A mon sens, vous avez porté un certain coup aux collectivités locales qui, vous le savez, au travers des usines d'incinération d'ordures ménagères, avaient la possibilité d'éviter le monopole de quelques entreprises nationales ou multinationales, entreprises qui pouvaient maîtriser foncièrement un certain nombre de terrains, cela beaucoup plus facilement hier qu'aujourd'hui.
Je souhaite donc rétablir la vérité.
Mme Dominique Voynet, ministre de l'aménagement du territoire et de l'environnement. Je demande la parole.
M. le président. La parole est à Mme la ministre.
Mme Dominique Voynet, ministre de l'aménagement du territoire et de l'environnement. Monsieur le sénateur, vous quittez le terrain de la question que vous m'avez posée ! La norme est en préparation au niveau européen et je n'ai pas souhaité exposer les collectivités à des salves de modifications de la réglementation sur des périodes limitées, ce qui induirait des coûts importants et une certaine déstabilisation des politiques départementales de traitement des ordures ménagères.

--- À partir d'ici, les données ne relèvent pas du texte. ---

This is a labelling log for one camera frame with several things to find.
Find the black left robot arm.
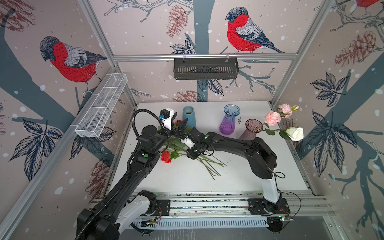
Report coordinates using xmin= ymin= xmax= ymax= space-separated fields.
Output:
xmin=75 ymin=118 xmax=188 ymax=240

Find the mauve glass vase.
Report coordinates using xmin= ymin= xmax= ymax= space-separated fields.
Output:
xmin=239 ymin=119 xmax=264 ymax=141

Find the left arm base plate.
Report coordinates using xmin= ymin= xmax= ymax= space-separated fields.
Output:
xmin=142 ymin=200 xmax=171 ymax=217

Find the teal ceramic vase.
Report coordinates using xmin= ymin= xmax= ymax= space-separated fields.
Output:
xmin=183 ymin=106 xmax=196 ymax=129

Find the pink carnation stem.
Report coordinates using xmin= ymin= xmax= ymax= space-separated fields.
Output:
xmin=263 ymin=104 xmax=299 ymax=129

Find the white wire mesh basket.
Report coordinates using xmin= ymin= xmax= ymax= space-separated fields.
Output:
xmin=75 ymin=73 xmax=128 ymax=138

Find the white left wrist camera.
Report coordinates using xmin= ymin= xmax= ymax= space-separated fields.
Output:
xmin=160 ymin=108 xmax=174 ymax=130

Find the aluminium rail base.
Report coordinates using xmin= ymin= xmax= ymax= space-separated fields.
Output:
xmin=127 ymin=191 xmax=335 ymax=231

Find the blue purple glass vase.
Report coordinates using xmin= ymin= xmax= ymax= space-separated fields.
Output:
xmin=220 ymin=104 xmax=241 ymax=136

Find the white rose stem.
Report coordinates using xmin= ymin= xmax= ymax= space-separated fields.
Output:
xmin=264 ymin=127 xmax=304 ymax=142

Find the black hanging wire basket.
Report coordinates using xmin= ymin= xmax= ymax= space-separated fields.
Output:
xmin=174 ymin=58 xmax=239 ymax=80

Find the black corrugated cable hose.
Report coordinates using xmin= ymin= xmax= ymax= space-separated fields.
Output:
xmin=73 ymin=108 xmax=169 ymax=240

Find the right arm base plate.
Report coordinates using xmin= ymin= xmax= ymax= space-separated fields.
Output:
xmin=248 ymin=198 xmax=291 ymax=217

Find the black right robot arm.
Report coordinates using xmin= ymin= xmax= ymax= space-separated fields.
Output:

Cela dit, nous avons fait un effort de transparence à l'égard du public, effort que s'est d'ailleurs traduit par une attitude extrêmement mesurée de notre part. En effet, nous n'avons fermé aucun incinérateur sur la base des émissions de dioxine. Toutefois, nous avons été amenés, parce que la réglementation le prévoit en ce qui concerne les concentrations de dioxine dans les graisses, à procéder au retrait de quelques laits commercialisés, mais les exemples se comptent sur les doigts de la main et c'est loin d'être un phénomène massif.
Nous n'avons donc nullement mis la pression, si ce n'est sur le respect de l'arrêté de 1991, qui donnait cinq ans aux collectivités pour se mettre aux normes. Certaines collectivités ne l'ont pas fait. Nous avons souhaité qu'elles le fassent ; c'était bien normal. Mais aucun discrédit particulier n'a été jeté sur l'incinération à l'occasion de cet événement.
Simplement, la transparence de l'information donnée au public me paraît être la règle, pour ce Gouvernement comme pour les gouvernements qui l'ont précédé, et je m'en réjouis.